- **What you are asked to do**
Could you restate the entries below word for word?

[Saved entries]

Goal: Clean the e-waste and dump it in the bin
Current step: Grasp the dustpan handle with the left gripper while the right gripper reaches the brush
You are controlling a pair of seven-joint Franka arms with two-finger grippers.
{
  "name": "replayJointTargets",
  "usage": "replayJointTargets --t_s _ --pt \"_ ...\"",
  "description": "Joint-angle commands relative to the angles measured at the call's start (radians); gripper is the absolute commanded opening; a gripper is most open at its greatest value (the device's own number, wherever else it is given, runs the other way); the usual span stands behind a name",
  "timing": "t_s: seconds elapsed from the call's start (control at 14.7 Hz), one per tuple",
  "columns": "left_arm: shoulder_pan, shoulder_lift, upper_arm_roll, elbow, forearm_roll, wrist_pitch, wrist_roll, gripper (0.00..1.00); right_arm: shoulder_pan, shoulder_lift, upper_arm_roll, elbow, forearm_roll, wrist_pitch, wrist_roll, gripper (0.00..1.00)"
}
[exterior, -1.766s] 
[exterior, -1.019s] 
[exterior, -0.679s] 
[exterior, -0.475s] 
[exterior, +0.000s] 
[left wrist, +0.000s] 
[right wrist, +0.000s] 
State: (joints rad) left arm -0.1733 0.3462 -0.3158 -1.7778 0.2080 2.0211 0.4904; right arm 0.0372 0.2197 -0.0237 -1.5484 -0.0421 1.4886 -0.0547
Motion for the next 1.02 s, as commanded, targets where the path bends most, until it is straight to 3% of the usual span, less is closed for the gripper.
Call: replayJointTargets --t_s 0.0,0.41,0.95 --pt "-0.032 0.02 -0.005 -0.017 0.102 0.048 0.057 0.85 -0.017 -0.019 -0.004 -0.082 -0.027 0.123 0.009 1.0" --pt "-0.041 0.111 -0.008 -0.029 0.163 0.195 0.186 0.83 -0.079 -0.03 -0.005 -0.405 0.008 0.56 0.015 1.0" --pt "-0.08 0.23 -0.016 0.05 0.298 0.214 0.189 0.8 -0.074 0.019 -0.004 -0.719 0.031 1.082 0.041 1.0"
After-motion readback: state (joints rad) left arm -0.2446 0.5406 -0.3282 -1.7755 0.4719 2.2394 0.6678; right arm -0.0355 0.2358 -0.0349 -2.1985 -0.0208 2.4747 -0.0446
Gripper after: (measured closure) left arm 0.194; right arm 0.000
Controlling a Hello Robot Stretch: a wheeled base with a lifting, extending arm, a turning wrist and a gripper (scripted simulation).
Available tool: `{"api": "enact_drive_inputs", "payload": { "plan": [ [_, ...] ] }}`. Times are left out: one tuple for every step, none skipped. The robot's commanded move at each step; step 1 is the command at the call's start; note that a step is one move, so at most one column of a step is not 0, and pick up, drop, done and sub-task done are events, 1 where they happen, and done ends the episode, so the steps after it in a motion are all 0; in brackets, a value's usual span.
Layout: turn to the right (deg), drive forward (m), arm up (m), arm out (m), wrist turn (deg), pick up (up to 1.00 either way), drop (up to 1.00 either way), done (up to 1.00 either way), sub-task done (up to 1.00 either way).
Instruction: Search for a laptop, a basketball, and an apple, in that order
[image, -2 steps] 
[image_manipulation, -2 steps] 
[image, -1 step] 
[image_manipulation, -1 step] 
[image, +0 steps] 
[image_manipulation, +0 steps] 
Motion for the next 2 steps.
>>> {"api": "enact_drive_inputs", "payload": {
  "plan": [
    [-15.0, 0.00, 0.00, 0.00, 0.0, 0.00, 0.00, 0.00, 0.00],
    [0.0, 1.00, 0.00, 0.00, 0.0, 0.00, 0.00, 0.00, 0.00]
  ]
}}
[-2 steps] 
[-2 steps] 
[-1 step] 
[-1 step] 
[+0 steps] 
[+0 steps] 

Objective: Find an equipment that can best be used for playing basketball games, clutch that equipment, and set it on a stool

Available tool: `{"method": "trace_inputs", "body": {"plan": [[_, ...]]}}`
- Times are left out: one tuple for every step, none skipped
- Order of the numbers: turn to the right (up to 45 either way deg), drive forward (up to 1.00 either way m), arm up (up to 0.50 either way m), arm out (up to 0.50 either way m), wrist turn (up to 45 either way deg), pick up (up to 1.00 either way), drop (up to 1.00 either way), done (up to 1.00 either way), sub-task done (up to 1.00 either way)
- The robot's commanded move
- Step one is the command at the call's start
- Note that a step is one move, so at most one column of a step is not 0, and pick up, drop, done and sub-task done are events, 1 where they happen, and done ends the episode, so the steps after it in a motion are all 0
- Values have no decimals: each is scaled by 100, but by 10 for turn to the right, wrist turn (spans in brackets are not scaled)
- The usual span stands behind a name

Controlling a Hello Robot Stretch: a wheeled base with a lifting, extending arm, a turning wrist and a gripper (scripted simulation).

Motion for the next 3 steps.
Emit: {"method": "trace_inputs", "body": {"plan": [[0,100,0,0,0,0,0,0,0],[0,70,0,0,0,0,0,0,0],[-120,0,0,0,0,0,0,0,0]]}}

- **Solution to this task**
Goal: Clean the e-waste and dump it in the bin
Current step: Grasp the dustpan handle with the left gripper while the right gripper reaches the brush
You are controlling a pair of seven-joint Franka arms with two-finger grippers.
{
  "name": "replayJointTargets",
  "usage": "replayJointTargets --t_s _ --pt \"_ ...\"",
  "description": "Joint-angle commands relative to the angles measured at the call's start (radians); gripper is the absolute commanded opening; a gripper is most open at its greatest value (the device's own number, wherever else it is given, runs the other way); the usual span stands behind a name",
  "timing": "t_s: seconds elapsed from the call's start (control at 14.7 Hz), one per tuple",
  "columns": "left_arm: shoulder_pan, shoulder_lift, upper_arm_roll, elbow, forearm_roll, wrist_pitch, wrist_roll, gripper (0.00..1.00); right_arm: shoulder_pan, shoulder_lift, upper_arm_roll, elbow, forearm_roll, wrist_pitch, wrist_roll, gripper (0.00..1.00)"
}
[exterior, -1.766s] 
[exterior, -1.019s] 
[exterior, -0.679s] 
[exterior, -0.475s] 
[exterior, +0.000s] 
[left wrist, +0.000s] 
[right wrist, +0.000s] 
State: (joints rad) left arm -0.1733 0.3462 -0.3158 -1.7778 0.2080 2.0211 0.4904; right arm 0.0372 0.2197 -0.0237 -1.5484 -0.0421 1.4886 -0.0547
Motion for the next 1.02 s, as commanded, targets where the path bends most, until it is straight to 3% of the usual span, less is closed for the gripper.
Call: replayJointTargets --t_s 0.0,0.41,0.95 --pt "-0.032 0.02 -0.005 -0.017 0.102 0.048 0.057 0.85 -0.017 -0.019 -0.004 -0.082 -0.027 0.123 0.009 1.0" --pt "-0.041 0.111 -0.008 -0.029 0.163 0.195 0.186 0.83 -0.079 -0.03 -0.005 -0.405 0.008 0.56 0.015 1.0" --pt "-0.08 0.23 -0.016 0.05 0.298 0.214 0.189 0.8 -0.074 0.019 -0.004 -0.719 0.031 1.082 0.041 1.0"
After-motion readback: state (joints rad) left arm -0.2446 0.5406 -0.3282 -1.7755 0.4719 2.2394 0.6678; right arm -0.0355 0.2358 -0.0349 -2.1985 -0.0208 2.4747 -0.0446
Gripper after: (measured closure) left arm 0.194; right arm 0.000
Controlling a Hello Robot Stretch: a wheeled base with a lifting, extending arm, a turning wrist and a gripper (scripted simulation).
Available tool: `{"api": "enact_drive_inputs", "payload": { "plan": [ [_, ...] ] }}`. Times are left out: one tuple for every step, none skipped. The robot's commanded move at each step; step 1 is the command at the call's start; note that a step is one move, so at most one column of a step is not 0, and pick up, drop, done and sub-task done are events, 1 where they happen, and done ends the episode, so the steps after it in a motion are all 0; in brackets, a value's usual span.
Layout: turn to the right (deg), drive forward (m), arm up (m), arm out (m), wrist turn (deg), pick up (up to 1.00 either way), drop (up to 1.00 either way), done (up to 1.00 either way), sub-task done (up to 1.00 either way).
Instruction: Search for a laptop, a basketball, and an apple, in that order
[image, -2 steps] 
[image_manipulation, -2 steps] 
[image, -1 step] 
[image_manipulation, -1 step] 
[image, +0 steps] 
[image_manipulation, +0 steps] 
Motion for the next 2 steps.
>>> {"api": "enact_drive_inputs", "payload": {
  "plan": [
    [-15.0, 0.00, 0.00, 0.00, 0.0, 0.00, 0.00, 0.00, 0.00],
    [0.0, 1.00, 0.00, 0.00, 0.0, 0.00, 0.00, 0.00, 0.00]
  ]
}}
[-2 steps] 
[-2 steps] 
[-1 step] 
[-1 step] 
[+0 steps] 
[+0 steps] 

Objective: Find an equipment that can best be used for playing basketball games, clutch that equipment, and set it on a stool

Available tool: `{"method": "trace_inputs", "body": {"plan": [[_, ...]]}}`
- Times are left out: one tuple for every step, none skipped
- Order of the numbers: turn to the right (up to 45 either way deg), drive forward (up to 1.00 either way m), arm up (up to 0.50 either way m), arm out (up to 0.50 either way m), wrist turn (up to 45 either way deg), pick up (up to 1.00 either way), drop (up to 1.00 either way), done (up to 1.00 either way), sub-task done (up to 1.00 either way)
- The robot's commanded move
- Step one is the command at the call's start
- Note that a step is one move, so at most one column of a step is not 0, and pick up, drop, done and sub-task done are events, 1 where they happen, and done ends the episode, so the steps after it in a motion are all 0
- Values have no decimals: each is scaled by 100, but by 10 for turn to the right, wrist turn (spans in brackets are not scaled)
- The usual span stands behind a name

Controlling a Hello Robot Stretch: a wheeled base with a lifting, extending arm, a turning wrist and a gripper (scripted simulation).

Motion for the next 3 steps.
Emit: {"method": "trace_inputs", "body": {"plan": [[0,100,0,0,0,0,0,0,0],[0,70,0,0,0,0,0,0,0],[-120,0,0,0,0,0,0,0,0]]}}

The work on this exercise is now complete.